What you are asked to do:
Line by line, transcribe the data below exactly and pass over the images.

The data:
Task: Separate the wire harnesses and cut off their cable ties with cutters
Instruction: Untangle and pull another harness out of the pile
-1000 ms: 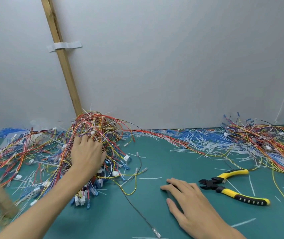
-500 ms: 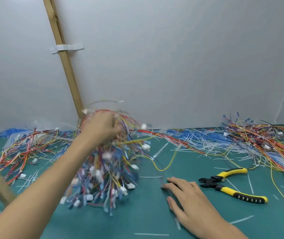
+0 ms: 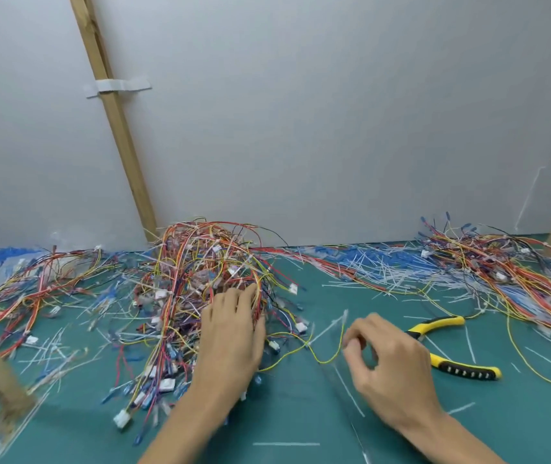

Written answer:
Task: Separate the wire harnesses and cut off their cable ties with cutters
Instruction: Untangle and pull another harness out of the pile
-1000 ms: 
-500 ms: 
+0 ms: 

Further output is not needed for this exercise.